Pavlo Petrovych Kostenko (born October 9, 1976) is a Ukrainian politician and civic activist, Member of Parliament of Ukraine of 8th convocation, member of the Parliamentary faction Samopomich Union.

Kostenko again took part in the July 2019 Ukrainian parliamentary election for Samopomich on its national election list. But in the election the party won 1 seat (in one of the electoral constituencies) while only scoring 0.62% of the national (election list) vote.

Biography 
Kostenko was born in Drohobych, Lviv Oblast, Ukraine. He graduated from the Drohobych State Pedagogical University in 2000, with Specialist degree in Organisation Management, Pedagogics and Methods of Education Basics of Informatics.

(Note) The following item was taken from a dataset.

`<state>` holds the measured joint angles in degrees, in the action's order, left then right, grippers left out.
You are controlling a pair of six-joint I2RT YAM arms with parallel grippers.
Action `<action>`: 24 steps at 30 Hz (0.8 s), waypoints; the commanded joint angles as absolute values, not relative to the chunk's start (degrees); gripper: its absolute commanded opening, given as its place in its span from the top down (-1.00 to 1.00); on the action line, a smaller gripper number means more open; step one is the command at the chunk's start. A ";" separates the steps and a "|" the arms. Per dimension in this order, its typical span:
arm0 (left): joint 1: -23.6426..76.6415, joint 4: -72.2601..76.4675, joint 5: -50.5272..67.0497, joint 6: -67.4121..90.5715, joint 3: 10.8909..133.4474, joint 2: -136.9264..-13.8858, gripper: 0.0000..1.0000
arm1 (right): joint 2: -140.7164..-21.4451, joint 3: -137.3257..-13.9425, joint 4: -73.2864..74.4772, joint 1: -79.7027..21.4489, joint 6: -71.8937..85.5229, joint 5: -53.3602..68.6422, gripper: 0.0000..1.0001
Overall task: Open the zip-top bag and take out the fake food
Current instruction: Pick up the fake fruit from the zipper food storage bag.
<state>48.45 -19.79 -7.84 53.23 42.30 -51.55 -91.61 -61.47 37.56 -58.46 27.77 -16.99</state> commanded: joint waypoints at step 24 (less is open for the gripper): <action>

He started career in 2000, filling the position of Head of the Marketing Department in TruskavetsInvest. Since 2001 worked in Engineering as Head of Marketing and Trade Department. In 2003-2009 held the position of Deputy Director at UKO Ukraine, in 2009-2012 Director at the Instrumental Centre. Since 2012 Director of Profix Ukraine. In 2013 he co-founded the NGO Initiative of the Free and Responsible VOLA.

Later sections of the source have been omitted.